Stretch your limits
As you know, a few days after your run you can still have muscle stiffness. So when you recharge for today’s run, you might think, i need to stretch! The question is, is this useful just before you go for a run?
Stretching is an important part of training. It keeps your body flexible and mobile. Yet you often hear that stretching can have a negative effect on performance. In recent years, there has been much debate about the usefulness of stretching exercises. In the article below, we will tell you what the use of stretching is and when it is best to do it.
Two ways of stretching
First, it is important to know that there are roughly two different types of shelving:
- Static stretching; This is when you holds a stretch for more than a few seconds.
- Dynamic stretching; This is when you holds a stretch just a few seconds and repeat this a few times.
When we talk about stretching, it is often seen as a synonym for static stretching. This can cause confusion. The two different shapes each have a different effect on your muscles.
Static stretching immediately provides (temporary) pain relief and greater flexibility. Regular static stretching exercises for several weeks will help maintain greater flexibility, improve explosive strength and improve sports performance.
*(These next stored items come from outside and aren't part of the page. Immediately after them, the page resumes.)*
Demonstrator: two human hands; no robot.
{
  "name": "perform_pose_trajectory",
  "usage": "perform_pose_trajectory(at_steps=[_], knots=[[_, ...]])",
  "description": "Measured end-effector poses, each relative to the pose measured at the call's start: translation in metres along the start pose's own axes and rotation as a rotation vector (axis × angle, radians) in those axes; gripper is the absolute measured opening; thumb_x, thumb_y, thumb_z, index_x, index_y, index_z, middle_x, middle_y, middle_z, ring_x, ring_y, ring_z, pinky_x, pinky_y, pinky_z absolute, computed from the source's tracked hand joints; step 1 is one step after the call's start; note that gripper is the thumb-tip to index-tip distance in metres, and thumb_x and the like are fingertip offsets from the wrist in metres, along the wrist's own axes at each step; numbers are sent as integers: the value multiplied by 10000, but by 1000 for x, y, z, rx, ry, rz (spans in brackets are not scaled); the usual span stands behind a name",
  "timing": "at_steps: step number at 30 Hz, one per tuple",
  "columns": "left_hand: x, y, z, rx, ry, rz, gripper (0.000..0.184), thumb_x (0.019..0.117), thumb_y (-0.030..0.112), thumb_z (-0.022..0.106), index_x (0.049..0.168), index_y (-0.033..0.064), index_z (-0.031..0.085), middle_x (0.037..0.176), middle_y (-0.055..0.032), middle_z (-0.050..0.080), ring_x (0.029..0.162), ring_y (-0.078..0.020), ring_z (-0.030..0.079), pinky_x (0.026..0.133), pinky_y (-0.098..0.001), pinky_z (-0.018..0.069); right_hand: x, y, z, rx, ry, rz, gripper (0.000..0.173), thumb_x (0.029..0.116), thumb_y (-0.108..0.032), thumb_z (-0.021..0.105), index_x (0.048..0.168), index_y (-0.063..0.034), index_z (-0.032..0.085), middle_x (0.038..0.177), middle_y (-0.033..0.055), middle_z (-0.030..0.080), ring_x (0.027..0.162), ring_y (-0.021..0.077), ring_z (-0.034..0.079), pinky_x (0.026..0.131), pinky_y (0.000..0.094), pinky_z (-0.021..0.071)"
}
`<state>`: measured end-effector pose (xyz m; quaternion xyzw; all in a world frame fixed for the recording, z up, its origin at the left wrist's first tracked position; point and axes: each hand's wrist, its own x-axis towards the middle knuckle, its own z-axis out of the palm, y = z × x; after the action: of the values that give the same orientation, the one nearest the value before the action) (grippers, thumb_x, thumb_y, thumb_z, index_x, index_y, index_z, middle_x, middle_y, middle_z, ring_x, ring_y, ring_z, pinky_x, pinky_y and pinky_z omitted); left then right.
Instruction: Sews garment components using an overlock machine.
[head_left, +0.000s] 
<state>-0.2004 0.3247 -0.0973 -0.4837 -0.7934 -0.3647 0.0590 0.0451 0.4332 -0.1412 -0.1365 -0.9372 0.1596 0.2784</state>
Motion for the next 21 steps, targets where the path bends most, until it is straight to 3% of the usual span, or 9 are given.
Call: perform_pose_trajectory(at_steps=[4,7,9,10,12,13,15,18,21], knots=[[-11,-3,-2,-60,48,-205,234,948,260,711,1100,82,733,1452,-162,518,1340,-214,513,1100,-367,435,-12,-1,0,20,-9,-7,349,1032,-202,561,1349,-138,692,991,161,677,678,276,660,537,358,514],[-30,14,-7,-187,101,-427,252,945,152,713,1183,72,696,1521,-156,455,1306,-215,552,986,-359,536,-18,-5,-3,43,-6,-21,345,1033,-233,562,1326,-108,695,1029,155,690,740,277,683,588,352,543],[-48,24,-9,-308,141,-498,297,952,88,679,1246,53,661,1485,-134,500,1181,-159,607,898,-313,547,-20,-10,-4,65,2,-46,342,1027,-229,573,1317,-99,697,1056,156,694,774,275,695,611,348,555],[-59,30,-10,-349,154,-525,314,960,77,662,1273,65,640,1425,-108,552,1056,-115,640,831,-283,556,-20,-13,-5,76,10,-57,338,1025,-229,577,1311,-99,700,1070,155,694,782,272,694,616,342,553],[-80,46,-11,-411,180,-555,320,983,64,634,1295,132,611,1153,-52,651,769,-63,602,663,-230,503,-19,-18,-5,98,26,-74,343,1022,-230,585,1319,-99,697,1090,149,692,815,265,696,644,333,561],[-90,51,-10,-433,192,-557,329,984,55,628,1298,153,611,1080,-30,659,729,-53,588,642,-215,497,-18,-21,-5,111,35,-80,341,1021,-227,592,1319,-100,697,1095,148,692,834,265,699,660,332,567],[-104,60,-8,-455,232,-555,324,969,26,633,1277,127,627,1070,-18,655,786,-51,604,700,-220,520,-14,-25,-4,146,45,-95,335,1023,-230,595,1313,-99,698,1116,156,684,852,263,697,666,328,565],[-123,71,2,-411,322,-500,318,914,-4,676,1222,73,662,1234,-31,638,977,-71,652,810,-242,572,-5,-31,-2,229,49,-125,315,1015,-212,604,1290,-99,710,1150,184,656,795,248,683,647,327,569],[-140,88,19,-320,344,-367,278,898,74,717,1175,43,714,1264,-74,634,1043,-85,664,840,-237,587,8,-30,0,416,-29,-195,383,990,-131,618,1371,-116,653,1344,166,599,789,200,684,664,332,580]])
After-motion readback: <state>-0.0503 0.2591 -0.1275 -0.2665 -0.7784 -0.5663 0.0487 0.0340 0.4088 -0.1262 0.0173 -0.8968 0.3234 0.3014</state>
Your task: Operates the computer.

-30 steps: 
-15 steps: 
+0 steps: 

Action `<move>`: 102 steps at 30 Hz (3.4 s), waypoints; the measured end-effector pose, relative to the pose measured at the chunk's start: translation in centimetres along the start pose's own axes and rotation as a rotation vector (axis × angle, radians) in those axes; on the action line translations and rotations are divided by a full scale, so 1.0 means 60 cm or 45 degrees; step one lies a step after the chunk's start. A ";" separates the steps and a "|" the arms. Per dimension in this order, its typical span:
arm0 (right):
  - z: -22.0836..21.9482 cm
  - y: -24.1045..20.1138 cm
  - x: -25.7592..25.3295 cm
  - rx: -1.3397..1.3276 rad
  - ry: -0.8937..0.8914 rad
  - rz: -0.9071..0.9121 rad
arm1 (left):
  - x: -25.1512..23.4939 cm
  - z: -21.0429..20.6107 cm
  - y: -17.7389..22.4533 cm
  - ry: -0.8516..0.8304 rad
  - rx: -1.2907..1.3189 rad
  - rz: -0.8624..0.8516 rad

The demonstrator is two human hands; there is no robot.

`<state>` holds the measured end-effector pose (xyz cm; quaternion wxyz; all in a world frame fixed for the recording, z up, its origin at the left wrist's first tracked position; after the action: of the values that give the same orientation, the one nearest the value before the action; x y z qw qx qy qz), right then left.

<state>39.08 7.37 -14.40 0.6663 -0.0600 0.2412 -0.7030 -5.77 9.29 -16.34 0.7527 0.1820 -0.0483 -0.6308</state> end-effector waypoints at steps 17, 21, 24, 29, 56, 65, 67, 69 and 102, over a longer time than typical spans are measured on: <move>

In the longer term, this is what you want!
There are only negative voices about static stretching. Immediately after holding a stretch (and even up to 24 hours after that!), A muscle has less explosive strength and endurance. This will negatively affect your performance and you have an extra chance of getting an injury. Of course you do not want this if you are just before an important match.
It is therefore not recommended to stretch statically before a race or running training. Afterwards or on rest days it is good to stretch your muscles statically. This relaxes the muscles, provides temporary relief from pain and increases the flexibility of your muscles. It also helps to detect any injury early. You can feel this because the stretch feeling is sharper than normal.
Dynamic stretching also increases flexibility, but also activates the muscle fibers. You prepare your muscles for action, as it were. You can use dynamic stretching during your warm-up. Because dynamic stretching exercises often also have to do with balance and coordination, these are extra useful to do before the warm-up. This way you ensure that not only your body, but also your head is ready for the performance.
So what should you do?
Just before your run or race, prepare your body with the dynamic stretching exercises as shown below:
After the running race / training or on rest days, you can stretch statically. This increases the flexibility of your muscles without affecting your performance. Flexibility is important throughout the runners whole body. The following static stretches are good to do regularly.